Both cabin doors were in the locked and secured position.
MEDICAL AND PATHOLOGICAL INFORMATION
An autopsy was performed by Dr. J. Henneford, Columbus Hospital, Great Falls, Montana. The cause of death was reported as internal injuries of head and chest due to blunt force impacts.
Toxicological samples were sent to the Federal Aviation Administration Civil Aeromedical Institute, Oklahoma City, Oklahoma for analysis. Results of the analysis were negative.
TESTS AND RESEARCH
On October 31, 1994, Beech Aircraft, Wichita, Kansas, had completed a series of flight tests in a Beech 58TC, which is similar in design to the Beech 58P. The purpose of the flight testing was to determine the aircraft's flight and performance characteristics with the nose baggage door open. Testing in several flight configurations determined no adverse aircraft control or performance problems.

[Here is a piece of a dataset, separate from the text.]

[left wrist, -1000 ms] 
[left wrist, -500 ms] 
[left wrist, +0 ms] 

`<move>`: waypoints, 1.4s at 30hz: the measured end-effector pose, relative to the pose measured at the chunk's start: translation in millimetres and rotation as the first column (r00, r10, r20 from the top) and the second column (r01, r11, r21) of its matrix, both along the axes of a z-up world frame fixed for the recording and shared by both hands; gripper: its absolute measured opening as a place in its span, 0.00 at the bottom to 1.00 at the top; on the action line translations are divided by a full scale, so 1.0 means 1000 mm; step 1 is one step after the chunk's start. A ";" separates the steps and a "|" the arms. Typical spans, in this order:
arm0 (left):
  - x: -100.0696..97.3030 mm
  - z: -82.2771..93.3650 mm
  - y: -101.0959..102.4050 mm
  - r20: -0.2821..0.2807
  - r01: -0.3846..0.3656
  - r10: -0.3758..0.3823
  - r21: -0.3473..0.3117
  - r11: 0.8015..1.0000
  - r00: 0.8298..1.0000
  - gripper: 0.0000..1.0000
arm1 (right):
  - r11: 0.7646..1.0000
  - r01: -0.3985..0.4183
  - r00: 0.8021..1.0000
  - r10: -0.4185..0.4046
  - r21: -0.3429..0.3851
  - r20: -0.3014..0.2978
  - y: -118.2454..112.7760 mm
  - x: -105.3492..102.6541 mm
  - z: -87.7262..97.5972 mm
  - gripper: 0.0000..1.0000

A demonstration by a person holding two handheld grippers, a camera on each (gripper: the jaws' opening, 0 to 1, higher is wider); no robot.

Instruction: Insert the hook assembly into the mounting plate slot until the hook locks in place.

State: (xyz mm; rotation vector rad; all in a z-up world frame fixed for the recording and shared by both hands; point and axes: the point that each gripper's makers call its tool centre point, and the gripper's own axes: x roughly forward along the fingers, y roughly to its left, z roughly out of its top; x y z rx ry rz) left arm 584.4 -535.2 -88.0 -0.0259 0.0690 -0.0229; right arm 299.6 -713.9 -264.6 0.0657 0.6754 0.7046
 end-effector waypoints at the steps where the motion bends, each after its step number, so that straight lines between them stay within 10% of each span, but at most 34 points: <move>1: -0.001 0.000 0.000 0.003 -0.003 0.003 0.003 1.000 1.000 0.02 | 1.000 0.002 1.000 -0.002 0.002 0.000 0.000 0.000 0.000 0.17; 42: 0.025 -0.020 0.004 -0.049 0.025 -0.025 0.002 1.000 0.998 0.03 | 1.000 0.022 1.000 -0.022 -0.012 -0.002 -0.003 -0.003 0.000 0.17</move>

Both engines were shipped to Teledyne Continental Motors, Mobile, Alabama, for engine teardown and inspection. During the inspection, there was no evidence found to indicate a mechanical failure or malfunction. See attached teardown report for details.
The wreckage was released to the owner's representative on January 25, 1995. The wreckage was stored at Rocky Mountain Air, Great Falls, Montana. The engines were returned to Rocky Mountain Air at the completion of the engine teardown on December 15, 1994. The nose cargo door latches were returned to the owner's representative in Billings, Montana, on April 26, 1995.